Bio::Graph::SimpleGraph.3pm

Langue: en

Autres versions - même langue

Version: 2008-06-24 (ubuntu - 08/07/09)

Section: 3 (Bibliothèques de fonctions)

NAME

Bio::Graph::SimpleGraph - create and manipulate undirected graphs

SYNOPSIS

   use Bio::Graph::SimpleGraph;
 
   my $graph=new SimpleGraph;
   # read pairs of nodes from STDIN
   while (<>) {
     my($node1,$node2)=split;
     $graph->add_edge($node1,$node2);
   }
   my @nodes=graph->nodes;           # get list of nodes
   my @edges=graph->edges;           # get list of edges
   foreach my $node (@nodes) {
     my @neighbors=$node->neighbors; # get list of neighboring nodes
   }
 
 

DESCRIPTION

This is a simple, hopefully fast undirected graph package. The only reason this exists is that the standard CPAN Graph pacakge, Graph::Base, is seriously broken. The package implements a small and eclectic assortment of standard graph algorithms that we happened to need for our applications.

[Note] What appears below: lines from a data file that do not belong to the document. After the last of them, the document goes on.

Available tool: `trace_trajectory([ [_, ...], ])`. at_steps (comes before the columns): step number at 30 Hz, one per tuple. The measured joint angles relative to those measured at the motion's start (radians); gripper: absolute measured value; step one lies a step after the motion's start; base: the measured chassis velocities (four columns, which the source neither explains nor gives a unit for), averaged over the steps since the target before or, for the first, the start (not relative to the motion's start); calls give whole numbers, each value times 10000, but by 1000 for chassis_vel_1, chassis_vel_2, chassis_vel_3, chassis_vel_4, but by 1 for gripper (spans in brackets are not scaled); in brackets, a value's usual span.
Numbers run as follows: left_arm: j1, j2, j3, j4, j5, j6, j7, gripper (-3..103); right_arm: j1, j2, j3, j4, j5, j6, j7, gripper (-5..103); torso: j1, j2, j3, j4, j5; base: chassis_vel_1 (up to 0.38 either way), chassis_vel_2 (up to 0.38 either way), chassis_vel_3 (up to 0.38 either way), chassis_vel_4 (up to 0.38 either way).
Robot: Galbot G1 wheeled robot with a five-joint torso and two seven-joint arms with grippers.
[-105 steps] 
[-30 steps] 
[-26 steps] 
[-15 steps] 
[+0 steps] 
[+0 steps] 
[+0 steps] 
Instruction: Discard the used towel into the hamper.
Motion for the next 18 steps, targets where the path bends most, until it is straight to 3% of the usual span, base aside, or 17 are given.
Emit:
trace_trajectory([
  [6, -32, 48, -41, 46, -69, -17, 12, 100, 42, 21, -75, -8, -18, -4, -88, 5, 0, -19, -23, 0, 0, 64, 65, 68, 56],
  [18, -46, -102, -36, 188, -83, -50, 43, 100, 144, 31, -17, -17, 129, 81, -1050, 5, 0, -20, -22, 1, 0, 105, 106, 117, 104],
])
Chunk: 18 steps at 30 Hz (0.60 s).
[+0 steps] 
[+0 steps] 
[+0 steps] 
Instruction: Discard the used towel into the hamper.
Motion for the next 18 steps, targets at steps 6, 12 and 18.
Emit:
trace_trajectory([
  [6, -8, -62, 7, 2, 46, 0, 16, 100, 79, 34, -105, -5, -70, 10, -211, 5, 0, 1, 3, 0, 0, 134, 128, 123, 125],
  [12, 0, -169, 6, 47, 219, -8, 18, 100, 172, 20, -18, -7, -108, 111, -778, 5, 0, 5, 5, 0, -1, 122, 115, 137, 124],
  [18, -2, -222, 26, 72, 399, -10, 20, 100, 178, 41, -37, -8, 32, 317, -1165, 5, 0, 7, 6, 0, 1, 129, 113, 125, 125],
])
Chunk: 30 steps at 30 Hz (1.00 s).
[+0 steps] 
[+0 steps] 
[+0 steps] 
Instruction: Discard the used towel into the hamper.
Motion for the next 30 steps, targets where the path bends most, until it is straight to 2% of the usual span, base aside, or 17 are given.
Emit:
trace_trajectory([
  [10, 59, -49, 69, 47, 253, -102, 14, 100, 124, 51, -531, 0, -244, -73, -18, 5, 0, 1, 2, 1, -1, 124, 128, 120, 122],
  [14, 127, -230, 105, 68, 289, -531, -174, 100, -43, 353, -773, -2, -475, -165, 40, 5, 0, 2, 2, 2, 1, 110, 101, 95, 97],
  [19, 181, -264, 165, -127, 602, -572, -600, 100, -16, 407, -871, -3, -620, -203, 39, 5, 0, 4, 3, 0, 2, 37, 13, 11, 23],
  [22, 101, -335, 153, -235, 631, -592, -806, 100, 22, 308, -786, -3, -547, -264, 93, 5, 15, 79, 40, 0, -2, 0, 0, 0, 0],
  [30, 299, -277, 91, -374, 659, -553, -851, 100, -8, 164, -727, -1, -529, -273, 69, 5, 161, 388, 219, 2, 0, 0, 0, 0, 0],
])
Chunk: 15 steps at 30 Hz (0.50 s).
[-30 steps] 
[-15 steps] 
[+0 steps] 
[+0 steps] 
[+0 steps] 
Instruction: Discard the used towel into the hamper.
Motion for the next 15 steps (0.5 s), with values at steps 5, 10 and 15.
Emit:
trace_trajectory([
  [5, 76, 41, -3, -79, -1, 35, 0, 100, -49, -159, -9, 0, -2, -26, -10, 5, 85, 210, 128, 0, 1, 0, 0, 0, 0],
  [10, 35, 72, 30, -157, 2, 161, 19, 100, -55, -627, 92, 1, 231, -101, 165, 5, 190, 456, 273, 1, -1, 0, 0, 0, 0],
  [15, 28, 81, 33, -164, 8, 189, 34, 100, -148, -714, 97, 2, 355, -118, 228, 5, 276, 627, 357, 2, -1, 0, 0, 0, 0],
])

This module is a subclass of Class::AutoClass (available at CPAN). AutoClass auotgenerates simple accessor and mutator methods (aka get and set methods). It also automates class initialization.

Nodes can be any Perl values, including object references. Edges are pairs of nodes.

(Caveat: be careful with values that contain embedded instances of $; (the character Perl uses to separate components of multi-dimensional subscripts), because we use this in the text representation of edges.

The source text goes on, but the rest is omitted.